Rei writes: At 8:40 PM today, SpaceX successfully launched and relanded the first stage of its Falcon 9 rocket at Cape Canaveral, as well as delivering to orbit the last portion of ORBCOMM's communication satellite constellation. This also marks SpaceX's return to flight and the first launch of the "Full Thrust" Falcon 9 v1.1 with densified (extremely chilled) propellants. The company will now shift its efforts toward catching up on its backlog, investigating and refurbishing its landed first stage, and preparing for the maiden flight of the Falcon Heavy rocket this spring. Congratulations to everyone at SpaceX!

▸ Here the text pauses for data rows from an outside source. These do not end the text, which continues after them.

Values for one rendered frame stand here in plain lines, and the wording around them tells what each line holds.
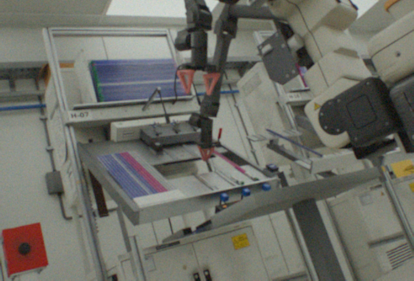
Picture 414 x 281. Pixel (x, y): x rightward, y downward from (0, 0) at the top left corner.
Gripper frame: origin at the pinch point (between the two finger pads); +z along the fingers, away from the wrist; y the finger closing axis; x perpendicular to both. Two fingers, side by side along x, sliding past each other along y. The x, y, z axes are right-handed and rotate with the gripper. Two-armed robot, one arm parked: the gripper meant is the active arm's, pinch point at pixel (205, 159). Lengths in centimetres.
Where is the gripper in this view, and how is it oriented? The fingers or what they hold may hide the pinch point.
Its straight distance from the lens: 206.4
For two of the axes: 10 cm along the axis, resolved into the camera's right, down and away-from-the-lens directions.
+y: -8.4, 1.0, -5.4
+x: 5.5, 2.3, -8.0
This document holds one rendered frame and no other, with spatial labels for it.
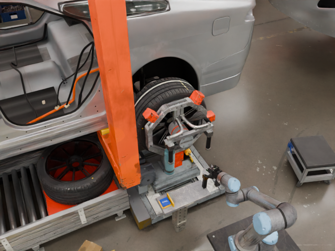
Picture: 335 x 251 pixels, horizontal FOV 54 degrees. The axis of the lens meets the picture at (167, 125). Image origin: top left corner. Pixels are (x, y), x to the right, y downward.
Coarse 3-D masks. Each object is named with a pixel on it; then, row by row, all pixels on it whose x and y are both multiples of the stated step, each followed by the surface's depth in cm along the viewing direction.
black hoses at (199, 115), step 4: (196, 112) 262; (200, 112) 262; (192, 116) 263; (196, 116) 260; (200, 116) 258; (204, 116) 260; (188, 120) 264; (192, 120) 262; (196, 120) 259; (204, 120) 267; (208, 120) 262
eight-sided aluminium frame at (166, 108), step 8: (168, 104) 257; (176, 104) 257; (184, 104) 258; (192, 104) 262; (160, 112) 257; (168, 112) 255; (160, 120) 257; (200, 120) 286; (152, 128) 258; (152, 136) 264; (152, 144) 270; (176, 144) 294; (160, 152) 283; (176, 152) 292
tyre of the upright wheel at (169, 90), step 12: (156, 84) 268; (168, 84) 266; (180, 84) 269; (144, 96) 265; (156, 96) 259; (168, 96) 257; (180, 96) 262; (144, 108) 259; (156, 108) 259; (144, 120) 261; (144, 132) 270; (144, 144) 279
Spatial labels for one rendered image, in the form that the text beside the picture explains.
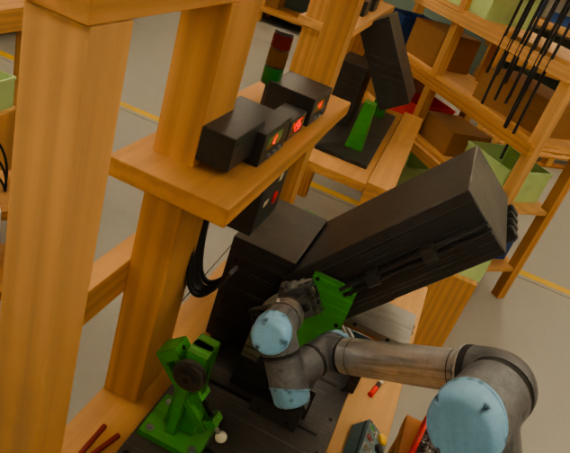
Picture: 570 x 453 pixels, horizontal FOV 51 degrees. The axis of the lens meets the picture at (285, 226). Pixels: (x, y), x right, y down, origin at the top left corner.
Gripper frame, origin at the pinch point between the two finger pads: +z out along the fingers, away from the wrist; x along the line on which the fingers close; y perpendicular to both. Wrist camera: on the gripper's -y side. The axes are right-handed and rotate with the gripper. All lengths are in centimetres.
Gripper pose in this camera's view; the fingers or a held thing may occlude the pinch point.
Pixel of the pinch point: (298, 293)
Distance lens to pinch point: 146.4
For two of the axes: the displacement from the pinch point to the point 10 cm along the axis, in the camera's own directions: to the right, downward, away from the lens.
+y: 9.0, -3.3, -2.7
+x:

13 of 373 comments (clear)

  1. now on to the next question by Anonymous Coward · · Score: 4, Interesting

    How many times can they reuse the rocket?

    1. Re:now on to the next question by Immerman · · Score: 3, Interesting

      If nothing else I'm sure they could do "liability only" insurance for early re-launches, which should be relatively cheap since they're launching the things out over the ocean. I'm sure there's plenty of people who would be eager to get their uninsured payloads into orbit at half or less of the launch cost, considering that for many satellites the launch is by far the most expensive part. Even if they had to pay in advance and just take their chances they stand a good chance of coming out ahead.

      As such, I imagine the insurance agencies would be more than happy to step in quickly, and be the ones that rake in the profit. They play the long game after all, with a scrupulous eye to the odds.

      --
      --- Most topics have many sides worth arguing, allow me to take one opposite you.
  2. Solid ground landing by HairyNevus · · Score: 5, Interesting

    I wonder how much of this was due to learning from the past misses and updating to version 1.1, and how much was from deciding to land on the ground and not on a barge at sea. Hell, learning from past misses and deciding not to land on a barge might be the same thing.

    --
    You were critically hit for no damage. The bruise will look nice, and maybe the scars will make good party talk.
    1. Re:Solid ground landing by Mateorabi · · Score: 3, Interesting

      I didn't think either of the barge failures were due to the relative motion of the landing site? Wasn't one insufficient hydraulic fluid in an open-loop system, the other a sticking valve not responding quickly enough and making the control loop unstable?

      --
      "You saved 1968." - Ms. Valerie Pringle to the crew of Apollo 8

    2. Re:Solid ground landing by Harlequin80 · · Score: 5, Interesting

      There were some comments made about the entire barge being pushed down into the water by the force of the rocket landing.

      That said I don't think the barge was ever the target landing location. I think the barge was necessary to get regulatory approval to come in over the land. Prove you can hit your target first where you won't hurt / destroy anything then you can try it here.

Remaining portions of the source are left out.